February 16, 2005
Matthew wrote:
> I'm really surprised that D's above Ruby.
> 
> All we need now is to use that reserved $ for built-in regex, and D will be on its way to top place. :-)

Man, I'm proud of D  !!!!!!!!!

Thanks, Walter, for such a wonderful language!
And thanks, Matthew, for bringing up the regexp issue!

Think about it, it's only two days since then, and already
we have figured out how to smoothly incorporate regexps
into D!

Both syntax wise, and (I guess, and hope) also smoothly
for Walter, who has to do the hard work.

As the regexp issue stands now, I see awesome power in it.
If this doesn't take us way higher than #29, I'll eat
quiche for a month!

---------

You know, today I had a business meeting. I got there
late, and couldn't even bring myself to the issues at
hand. All I went on about was how we now have regexps
in D, and how easy it was -- all it took was a bit of
serious thinking.

Some of the audience actually got excited.   :-)

There is something right in D!
February 16, 2005
Georg Wrede wrote:
> Matthew wrote:
> 
>> I'm really surprised that D's above Ruby.
>>
>> All we need now is to use that reserved $ for built-in regex, and D will be on its way to top place. :-)
> 
> 
> Man, I'm proud of D  !!!!!!!!!
> 
> Thanks, Walter, for such a wonderful language!
> And thanks, Matthew, for bringing up the regexp issue!
> 
> Think about it, it's only two days since then, and already
> we have figured out how to smoothly incorporate regexps
> into D!
> 
> Both syntax wise, and (I guess, and hope) also smoothly
> for Walter, who has to do the hard work.
> 
> As the regexp issue stands now, I see awesome power in it.
> If this doesn't take us way higher than #29, I'll eat
> quiche for a month!
> 
> ---------
> 
> You know, today I had a business meeting. I got there
> late, and couldn't even bring myself to the issues at
> hand. All I went on about was how we now have regexps
> in D, and how easy it was -- all it took was a bit of
> serious thinking.
> 
> Some of the audience actually got excited.   :-)
> 
> There is something right in D!

I would be excited too but...

Did I miss a post?  Did Walter endorse the idea already or say he was in the works of implementing it in D?

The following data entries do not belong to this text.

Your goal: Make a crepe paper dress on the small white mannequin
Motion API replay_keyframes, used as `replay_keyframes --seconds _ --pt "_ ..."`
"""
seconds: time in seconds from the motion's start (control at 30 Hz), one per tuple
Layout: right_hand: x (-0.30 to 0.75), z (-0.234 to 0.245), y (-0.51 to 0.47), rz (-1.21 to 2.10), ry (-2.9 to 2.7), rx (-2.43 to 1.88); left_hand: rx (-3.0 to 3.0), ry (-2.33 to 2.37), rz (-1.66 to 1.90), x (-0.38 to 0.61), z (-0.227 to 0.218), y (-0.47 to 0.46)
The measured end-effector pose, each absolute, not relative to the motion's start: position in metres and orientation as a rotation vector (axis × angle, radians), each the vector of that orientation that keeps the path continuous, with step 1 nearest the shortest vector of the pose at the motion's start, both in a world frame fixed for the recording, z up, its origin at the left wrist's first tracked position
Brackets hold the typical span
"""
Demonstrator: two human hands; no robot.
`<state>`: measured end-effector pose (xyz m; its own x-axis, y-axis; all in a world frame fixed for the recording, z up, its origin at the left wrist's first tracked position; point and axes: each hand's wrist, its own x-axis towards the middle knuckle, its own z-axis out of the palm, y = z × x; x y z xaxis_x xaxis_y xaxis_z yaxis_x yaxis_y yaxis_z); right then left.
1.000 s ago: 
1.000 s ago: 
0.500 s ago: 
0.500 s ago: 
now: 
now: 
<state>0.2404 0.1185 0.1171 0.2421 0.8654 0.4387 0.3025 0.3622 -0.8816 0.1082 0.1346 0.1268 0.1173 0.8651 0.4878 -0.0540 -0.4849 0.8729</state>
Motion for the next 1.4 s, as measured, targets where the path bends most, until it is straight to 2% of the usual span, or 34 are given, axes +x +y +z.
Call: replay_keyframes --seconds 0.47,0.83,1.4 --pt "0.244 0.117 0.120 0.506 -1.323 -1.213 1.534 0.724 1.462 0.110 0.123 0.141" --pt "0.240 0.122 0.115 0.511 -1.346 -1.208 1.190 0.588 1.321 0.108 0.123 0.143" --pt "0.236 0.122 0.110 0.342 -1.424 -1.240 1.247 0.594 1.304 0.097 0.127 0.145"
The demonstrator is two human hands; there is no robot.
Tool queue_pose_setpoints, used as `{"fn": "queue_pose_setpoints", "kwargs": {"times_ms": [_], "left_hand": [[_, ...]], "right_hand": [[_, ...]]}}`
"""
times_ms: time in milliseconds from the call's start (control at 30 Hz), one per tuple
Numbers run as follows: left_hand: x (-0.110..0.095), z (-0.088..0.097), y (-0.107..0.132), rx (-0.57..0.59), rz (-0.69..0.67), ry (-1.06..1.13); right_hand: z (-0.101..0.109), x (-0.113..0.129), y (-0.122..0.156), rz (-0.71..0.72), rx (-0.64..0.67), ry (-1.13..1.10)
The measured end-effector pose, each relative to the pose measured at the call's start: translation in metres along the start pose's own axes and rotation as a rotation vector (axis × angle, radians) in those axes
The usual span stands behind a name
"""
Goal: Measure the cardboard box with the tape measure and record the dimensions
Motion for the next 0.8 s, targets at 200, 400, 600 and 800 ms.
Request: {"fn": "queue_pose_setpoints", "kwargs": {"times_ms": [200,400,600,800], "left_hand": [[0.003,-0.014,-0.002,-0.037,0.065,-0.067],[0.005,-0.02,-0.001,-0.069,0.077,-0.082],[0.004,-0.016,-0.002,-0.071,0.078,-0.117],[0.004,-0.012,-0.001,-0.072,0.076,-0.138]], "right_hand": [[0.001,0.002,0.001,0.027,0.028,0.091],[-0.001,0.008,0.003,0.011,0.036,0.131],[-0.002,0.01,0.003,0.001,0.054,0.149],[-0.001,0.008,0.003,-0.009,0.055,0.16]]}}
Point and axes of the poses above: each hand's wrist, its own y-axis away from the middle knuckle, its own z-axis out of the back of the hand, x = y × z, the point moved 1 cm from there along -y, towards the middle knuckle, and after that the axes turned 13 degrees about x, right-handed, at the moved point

Otherwise, we can't celebrate yet! :-P

February 16, 2005

John Reimer wrote:
> Did I miss a post?  Did Walter endorse the idea 
> already or say he was in the works of implementing
> it in D?
> 
> Otherwise, we can't celebrate yet! :-P

Hmm. You're right!

However, even if he doesn't, I'm still going to raise
a glass of champagne this Friday for D! Merely being
able to figure out a smooth way to do it, is something
a bunch of other languages don't offer!!   :-P
February 16, 2005
On Thu, 17 Feb 2005 00:26:12 +0200, Georg Wrede wrote:

> 
> 
> John Reimer wrote:
>> Did I miss a post?  Did Walter endorse the idea
>  > already or say he was in the works of implementing
>  > it in D?
>> 
>> Otherwise, we can't celebrate yet! :-P
> 
> Hmm. You're right!
> 
> However, even if he doesn't, I'm still going to raise
> a glass of champagne this Friday for D! Merely being
> able to figure out a smooth way to do it, is something
> a bunch of other languages don't offer!!   :-P

He he... true.  Never hurts to be merry about such things. :-)

February 16, 2005
"Georg Wrede" <georg.wrede@nospam.org> wrote in message news:42125F89.2070109@nospam.org...
>
>
> John Reimer wrote:
>> Georg Wrede wrote:
>>
>>>>>>>>>>  if line =~ /unquoted-regex-pattern-here/
>>>>>>>>>>      gr1 = $1
>>>>>>>>>>      gr2 = $2
>>>>>>>>>>      etc ...
>>>>>>>>>
>>>>>>>>>
>>>>>>>>> Just off hand, suggesting this syntax for D scares the living daylights out of me.
>>>
>>>
>>>
>>> if file1line =~ /unquoted-regex-pattern-here/
>>> mystring = $3 ~ "bla" ~ $5;
>>> if ($3<$8 && $9==$1 || $3>$2 && $5=<($2 ~ foo)
>>>     mystring ~= $9 ~ "xx" ~ $3;
>>> else {
>>>     if file2line =~ /unquoted-regex-pattern-here/
>>>     mystring ~= $2 ~ $3 ~ " got out of hand!";
>>> }
>>> mystring ~= "\nAnd he never knew why.";
>>
>>
>> Actually, it doesn't look all that bad.
>
> Yeah, but there is one bug already in this code, made by
> the "author" (i.e. me, writing the code). And there is
> another that'll hit him the second he starts writing the
> rest (of this imagined example).
>
> My problem is that neither you, nor Matthew, noticed it.
> So probably the average user, or the next guy won't either.
>
> Thus, I'm not happy with the syntax.

I wasn't looking at it in that way. I don't look at _any_ code on ng posts for bugworthiness. That's what I do in code reviews, or in development of code, or when determining whether or not a particular library has enough merit to bother unzipping it. On ngs, I assume we're talking 'concept' and glimpse code for its feel.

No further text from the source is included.